Can I configure Erlang leex module to accept Unicode input?

Aetherus · September 23, 2021, 3:36am

Hi, all.

I’m recently assigned a task to convert some custom DSL to some sort of custom AST. The first step I’m trying is tokenizing the DSL using Erlang’s leex module (not the “Live EEX” in Phoenix). You can find the documentation here: Erlang -- leex

The problem is that the DSL contains Unicode characters, and whenever I try to tokenize a piece of the DSL code, leex complains about the input is not iodata.

src/my_lexer.xrl

Definitions.

STRING = "[^"]*"

Rules.

{STRING} : {token, {string, TokenLine, token_to_string(TokenChars)}}.

Erlang code.

token_to_string([$"|Chars]) ->
  [$"|Reversed] = lists:reverse(Chars),
  iolist_to_binary(lists:reverse(Reversed)).

iex -S mix

iex> :my_lexer.string('"hello"')
{:ok, {:string, 1, "hello"}, 1}

iex> :my_lexer.string('"你好"')
** (ArgumentError) errors were found at the given arguments:

  * 1st argument: not an iodata term

    :erlang.iolist_to_binary([20320, 22909])
    ./my_lexer.xrl:13: :my_lexer.token_to_string/1
    ./my_lexer.xrl:7: :my_lexer.yyaction/4
    /opt/homebrew/Cellar/erlang/24.0.5/lib/erlang/lib/parsetools-2.3/include/leexinc.hrl:34: :my_lexer.string/4

I noticed that if I compile the regex in unicode mode, it works.

iex> {:ok, regex} = :re.compile('"[^"]*"', [:unicode])
iex> :re.run('"你好"', regex)
{:match, [{0, 8}]}

But it panics when the regex is not compiled in unicode mode

iex> {:ok, regex} = :re.compile('"[^"]*"')
iex> :re.run('"你好"', regex)
** (ArgumentError) errors were found at the given arguments:

  * 1st argument: not an iodata term

    (stdlib 3.15.2) :re.run([34, 20320, 22909, 34], {:re_pattern, 0, 0, 0, <<69, 82, 67, 80, 77, 0, 0, 0, 0, 0, 0, 0, 81, 0, 0, 0, 255, 255, 255, 255, 255, 255, 255, 255, 34, 0, 34, 0, 0, 0, 0, 0, 0, 0, 64, 0, 0, 0, 0, 0, 0, 0, 0, 0, 0, ...>>})

I guess that’s the cause of the leex problem, but I don’t know how to configure leex so that it compiles regular expressions in unicode mode.

For now, I just escape all non-ASCII characters to things like '\\u1234', and convert them back when tokenizing strings, but this approach messes up the locations of the tokens, and may generate inaccurate error messages.
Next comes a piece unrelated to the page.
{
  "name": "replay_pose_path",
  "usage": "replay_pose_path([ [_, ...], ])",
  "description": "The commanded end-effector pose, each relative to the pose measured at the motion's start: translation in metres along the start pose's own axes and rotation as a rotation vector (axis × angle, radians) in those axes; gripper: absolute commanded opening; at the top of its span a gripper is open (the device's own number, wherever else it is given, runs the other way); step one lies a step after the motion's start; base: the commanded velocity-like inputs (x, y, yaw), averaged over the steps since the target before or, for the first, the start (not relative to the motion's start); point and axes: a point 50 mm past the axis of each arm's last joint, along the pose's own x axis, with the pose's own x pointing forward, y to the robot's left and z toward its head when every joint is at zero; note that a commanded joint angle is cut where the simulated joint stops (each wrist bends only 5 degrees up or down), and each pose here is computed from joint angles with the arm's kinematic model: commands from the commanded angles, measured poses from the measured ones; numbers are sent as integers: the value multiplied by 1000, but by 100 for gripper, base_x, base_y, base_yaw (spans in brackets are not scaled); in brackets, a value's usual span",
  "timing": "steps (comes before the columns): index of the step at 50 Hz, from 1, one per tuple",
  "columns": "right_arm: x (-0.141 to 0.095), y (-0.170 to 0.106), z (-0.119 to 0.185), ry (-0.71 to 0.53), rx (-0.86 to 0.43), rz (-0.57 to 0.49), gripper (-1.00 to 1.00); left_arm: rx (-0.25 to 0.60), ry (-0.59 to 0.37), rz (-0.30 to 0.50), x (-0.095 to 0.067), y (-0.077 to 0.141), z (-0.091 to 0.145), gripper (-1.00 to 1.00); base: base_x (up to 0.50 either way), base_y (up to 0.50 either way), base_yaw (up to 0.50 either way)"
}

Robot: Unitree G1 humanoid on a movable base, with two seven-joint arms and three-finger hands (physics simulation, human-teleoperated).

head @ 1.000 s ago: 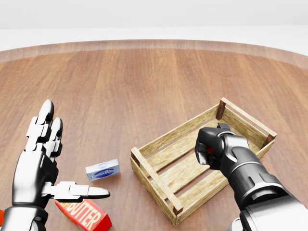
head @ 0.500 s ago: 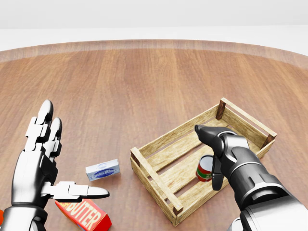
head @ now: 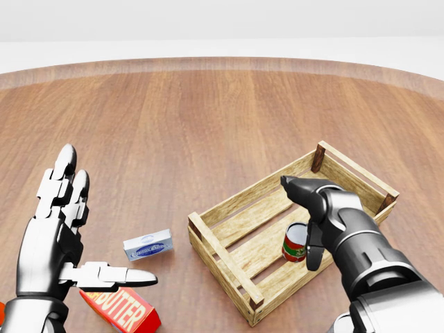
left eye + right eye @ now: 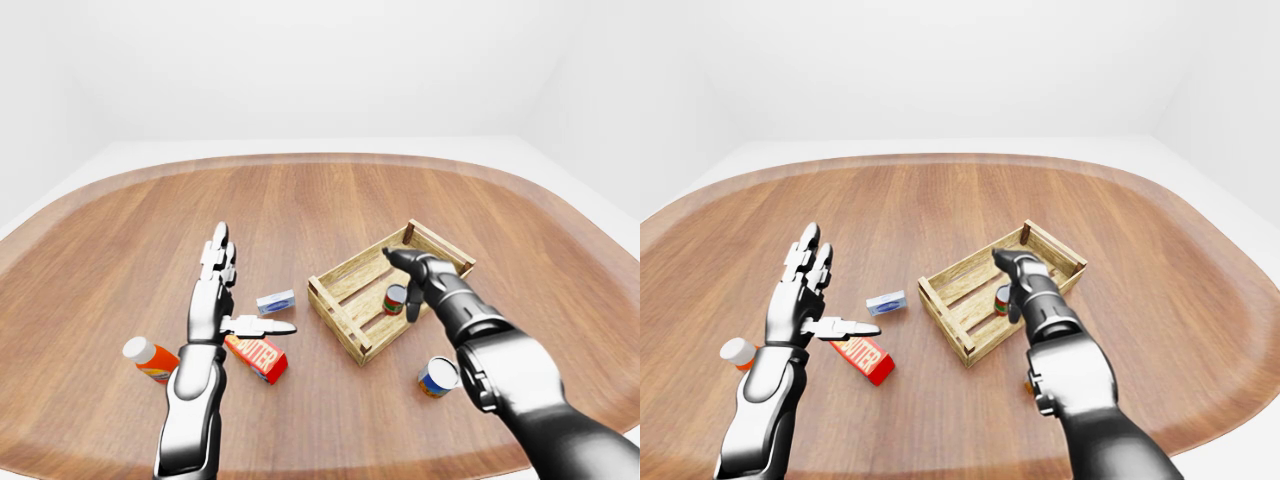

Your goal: Pick up the tomato sauce, and put it in the wooden tray.

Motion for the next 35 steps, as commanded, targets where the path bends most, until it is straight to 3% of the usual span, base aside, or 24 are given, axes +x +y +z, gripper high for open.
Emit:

Are there any better solutions?

Thanks!

kip · September 23, 2021, 4:54am

The issue here isn’t the regex (and I don’t think leex uses the :re engine, I think iirc that it has its own engine). The issue is that iodata can only be:

iodata()	iolist() | binary()
iolist()	maybe_improper_list(byte() | binary() | iolist(), binary() | [])

So your call to iolist_to_binary/1 is what is failing. You can use unicode:characters_to_binary/1 instead, like this:

token_to_string([$"|Chars]) ->
  [$"|Reversed] = lists:reverse(Chars),
  unicode:characters_to_binary(lists:reverse(Reversed)).

I tested on my machine and that appears to work with your input.

Aetherus · September 23, 2021, 5:53am

Thank you so much! It works